Fri | May 24, 2019

Jamaican film-maker wins int'l award

Published:Monday | August 7, 2017 | 12:00 AM
Jamaican film-maker Sasha-Gay Lewis.

Jamaican film-maker Sasha-Gay Lewis has won an Award of Recognition from The Impact DOCS Awards Competition.

The award was given for Lewis' stirring short documentary, The Incursion, which highlights the 2010 Jamaican Government raid on the inner-city community of Tivoli Gardens in west Kingston.

Told from the residents' point of view, The Incursion provides an unfiltered look into the events of a day that brought Jamaica to a standstill, resulted in a bloodletting, the resignation of a prime minister, and the subsequent capture and extradition of notorious druglord Christopher 'Dudus' Coke.


Character-driven film


An emotional, character-driven film, The Incursion shines a spotlight on the emotional and personal trauma the residents endured, and its lingering effects on their lives today. The film follows the story of Annette, mother of two and community stalwart - who lost her best friend and sister; Chris, biker and devoted husband - who lost a nephew; and Joan, grandmother to a grandson - whose body has never been found.
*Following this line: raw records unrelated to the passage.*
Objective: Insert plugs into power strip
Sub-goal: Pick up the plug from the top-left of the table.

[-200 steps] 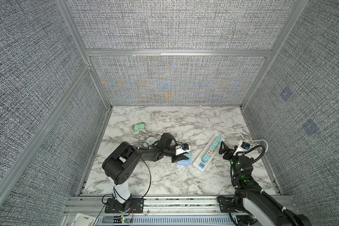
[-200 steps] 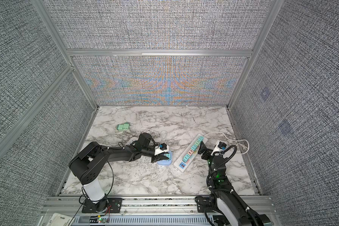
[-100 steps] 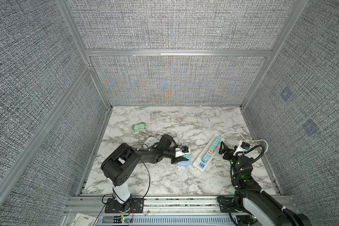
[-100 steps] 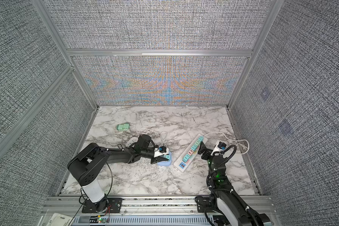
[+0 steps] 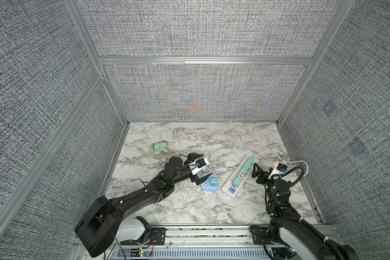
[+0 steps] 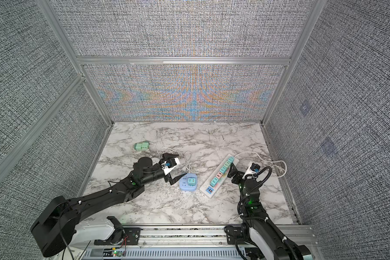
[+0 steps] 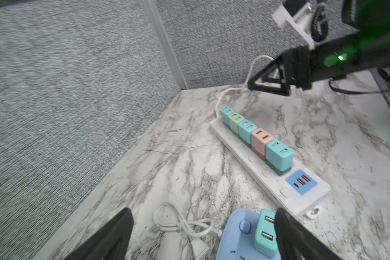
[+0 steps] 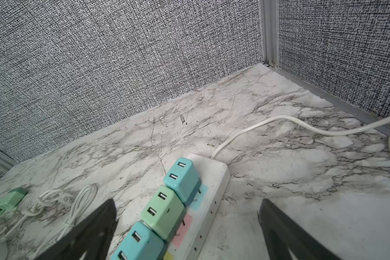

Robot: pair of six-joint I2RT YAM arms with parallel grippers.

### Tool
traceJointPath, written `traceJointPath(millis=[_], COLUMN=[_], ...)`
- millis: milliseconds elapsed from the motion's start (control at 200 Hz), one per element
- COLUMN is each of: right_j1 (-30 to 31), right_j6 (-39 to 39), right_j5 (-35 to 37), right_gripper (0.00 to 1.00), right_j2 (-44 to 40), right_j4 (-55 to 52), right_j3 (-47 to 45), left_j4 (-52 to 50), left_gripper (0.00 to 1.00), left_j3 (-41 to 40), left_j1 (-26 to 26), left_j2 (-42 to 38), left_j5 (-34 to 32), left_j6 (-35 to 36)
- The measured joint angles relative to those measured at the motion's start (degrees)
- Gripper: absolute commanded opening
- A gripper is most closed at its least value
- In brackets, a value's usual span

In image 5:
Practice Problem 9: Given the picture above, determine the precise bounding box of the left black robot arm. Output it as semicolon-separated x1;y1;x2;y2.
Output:
74;153;210;257

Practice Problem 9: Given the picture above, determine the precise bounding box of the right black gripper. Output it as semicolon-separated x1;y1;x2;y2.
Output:
251;162;277;207

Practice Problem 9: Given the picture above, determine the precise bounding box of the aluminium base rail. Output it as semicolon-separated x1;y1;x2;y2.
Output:
97;224;268;260

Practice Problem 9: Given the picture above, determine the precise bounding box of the blue square power strip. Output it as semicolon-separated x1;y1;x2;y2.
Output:
201;173;219;192

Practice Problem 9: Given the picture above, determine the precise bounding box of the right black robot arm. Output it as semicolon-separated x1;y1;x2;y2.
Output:
250;163;359;260

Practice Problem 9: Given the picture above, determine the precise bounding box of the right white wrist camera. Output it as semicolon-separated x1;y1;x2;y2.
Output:
268;161;287;179

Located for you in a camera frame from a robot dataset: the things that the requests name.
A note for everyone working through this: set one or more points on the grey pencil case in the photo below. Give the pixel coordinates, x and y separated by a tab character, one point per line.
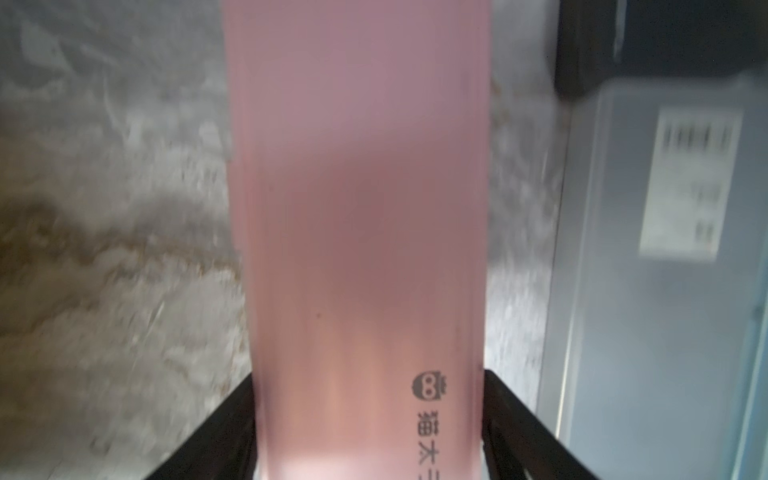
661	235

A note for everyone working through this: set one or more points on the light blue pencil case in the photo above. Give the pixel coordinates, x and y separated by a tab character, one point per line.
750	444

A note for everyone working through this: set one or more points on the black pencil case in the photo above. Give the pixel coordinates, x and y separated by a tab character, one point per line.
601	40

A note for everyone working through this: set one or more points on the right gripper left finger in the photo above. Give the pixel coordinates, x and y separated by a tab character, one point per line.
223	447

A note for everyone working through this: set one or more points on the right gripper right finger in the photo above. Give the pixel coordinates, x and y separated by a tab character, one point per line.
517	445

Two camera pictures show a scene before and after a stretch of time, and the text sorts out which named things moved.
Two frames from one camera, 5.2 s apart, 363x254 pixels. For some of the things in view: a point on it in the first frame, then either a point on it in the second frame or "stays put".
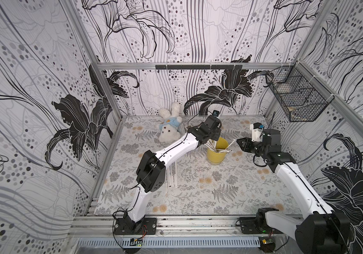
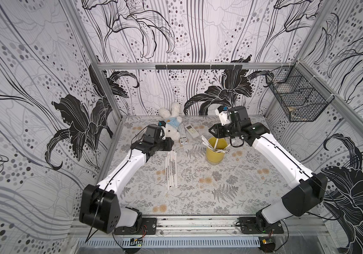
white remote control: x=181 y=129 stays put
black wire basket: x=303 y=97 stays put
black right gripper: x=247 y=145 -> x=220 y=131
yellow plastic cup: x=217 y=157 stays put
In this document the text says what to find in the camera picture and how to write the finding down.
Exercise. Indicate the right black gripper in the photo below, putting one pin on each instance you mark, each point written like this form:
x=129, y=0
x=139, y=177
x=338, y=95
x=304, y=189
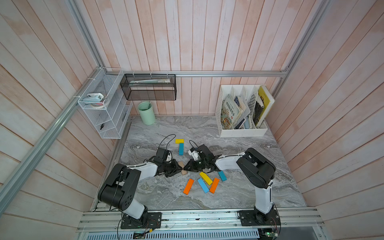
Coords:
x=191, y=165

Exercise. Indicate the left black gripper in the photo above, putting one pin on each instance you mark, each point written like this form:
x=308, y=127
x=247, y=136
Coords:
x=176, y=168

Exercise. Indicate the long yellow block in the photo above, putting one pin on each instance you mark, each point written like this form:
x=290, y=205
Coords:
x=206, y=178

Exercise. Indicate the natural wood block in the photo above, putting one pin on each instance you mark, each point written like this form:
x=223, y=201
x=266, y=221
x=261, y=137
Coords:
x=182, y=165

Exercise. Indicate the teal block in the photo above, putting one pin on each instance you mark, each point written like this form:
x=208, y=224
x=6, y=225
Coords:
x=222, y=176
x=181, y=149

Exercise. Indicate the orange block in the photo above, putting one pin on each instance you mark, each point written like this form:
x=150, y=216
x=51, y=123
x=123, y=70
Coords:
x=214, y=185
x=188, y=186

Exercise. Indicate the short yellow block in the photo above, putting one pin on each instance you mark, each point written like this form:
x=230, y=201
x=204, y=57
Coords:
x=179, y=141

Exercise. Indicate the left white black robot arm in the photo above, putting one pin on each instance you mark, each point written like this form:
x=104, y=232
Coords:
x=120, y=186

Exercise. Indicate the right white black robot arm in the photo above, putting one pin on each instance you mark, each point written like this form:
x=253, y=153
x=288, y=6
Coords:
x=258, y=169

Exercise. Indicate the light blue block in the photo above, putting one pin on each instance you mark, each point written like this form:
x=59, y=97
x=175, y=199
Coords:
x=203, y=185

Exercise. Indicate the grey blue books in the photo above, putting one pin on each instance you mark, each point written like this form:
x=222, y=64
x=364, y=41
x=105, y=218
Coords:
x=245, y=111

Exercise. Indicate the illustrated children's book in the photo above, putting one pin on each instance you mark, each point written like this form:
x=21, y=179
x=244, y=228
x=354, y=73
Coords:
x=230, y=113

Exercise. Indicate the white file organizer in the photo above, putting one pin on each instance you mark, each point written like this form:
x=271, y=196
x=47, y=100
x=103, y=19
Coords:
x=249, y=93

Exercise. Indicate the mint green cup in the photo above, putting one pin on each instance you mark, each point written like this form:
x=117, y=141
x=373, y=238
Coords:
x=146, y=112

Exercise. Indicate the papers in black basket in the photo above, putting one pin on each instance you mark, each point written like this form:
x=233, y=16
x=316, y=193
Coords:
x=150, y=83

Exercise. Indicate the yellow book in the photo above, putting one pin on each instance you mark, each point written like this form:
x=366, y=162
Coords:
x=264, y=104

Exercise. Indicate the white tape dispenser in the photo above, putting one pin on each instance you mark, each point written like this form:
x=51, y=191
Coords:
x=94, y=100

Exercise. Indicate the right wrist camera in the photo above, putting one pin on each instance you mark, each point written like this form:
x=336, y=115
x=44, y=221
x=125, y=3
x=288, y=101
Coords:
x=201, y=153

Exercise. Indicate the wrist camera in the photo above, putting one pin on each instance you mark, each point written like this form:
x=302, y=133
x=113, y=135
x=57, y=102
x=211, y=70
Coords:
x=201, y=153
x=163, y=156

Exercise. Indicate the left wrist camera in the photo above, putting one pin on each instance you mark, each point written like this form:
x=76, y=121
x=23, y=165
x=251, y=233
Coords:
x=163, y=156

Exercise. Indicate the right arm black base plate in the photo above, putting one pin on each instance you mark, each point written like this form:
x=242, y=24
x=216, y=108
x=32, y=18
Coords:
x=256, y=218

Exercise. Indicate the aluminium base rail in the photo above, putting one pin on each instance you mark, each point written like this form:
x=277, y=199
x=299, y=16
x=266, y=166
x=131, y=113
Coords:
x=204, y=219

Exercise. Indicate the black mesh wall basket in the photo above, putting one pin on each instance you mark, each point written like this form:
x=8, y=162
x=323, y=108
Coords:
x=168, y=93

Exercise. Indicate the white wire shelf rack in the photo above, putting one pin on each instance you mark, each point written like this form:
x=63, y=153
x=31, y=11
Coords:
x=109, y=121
"The decision to make this film was not an easy one, but the process of discovery was what kept me going, because I really wanted to know the residents' story. Throughout the entire process, I kept asking myself, what if it was me? If that were my family, what would I have done? The residents experienced a traumatic event and were re-traumatised by not being able to share their experiences in their own words. I wanted to change that, I wanted to show their humanity; and I wanted to show their pain in an effort to start a conversation for change, for healing. Winning this award will hopefully start, or in some cases continue the conversation, while exposing the human-rights abuses. To win this award is an honour, but there is more work to be done," said Lewis.

In winning an Impact DOCS award, Lewis joins the ranks of other high-profile winners of this inter-nationally respected prize, including Oscar-winning director Louie Psihoyos for his 2016 Best of Show - Racing Extinction, Oscar winner Yael Melamede for (Dis)Honesty - The Truth About Lies, and Emmy Award winner Gerald Rafshoon for Endless Corridors, narrated by Oscar winner Jeremy Irons, and many more.

Rick Prickett, who chairs Impact DOCS, says Impact DOCS helps set the standard for craft and creativity as well as create powerful catalysts for global change.

"The judges and I were simply blown away by the variety and immensely important documentaries we screened. Impact DOCS is not an easy award to win. Entries are received from around the world - from powerhouse companies to remarkable new talent. The goal of Impact DOCS is to help winners achieve the recognition they deserve for their dedication and work," said Prickett.

Impact DOCS, recognises film, television, videography and new media professionals who demonstrate exceptional achievement in craft and creativity, and those who produce standout entertainment or contribute to profound social change.

Documentaries were received from 30 countries, including veteran award-winning film-makers and new talent. Entries were judged by highly qualified and award-winning professionals in the film and television industry.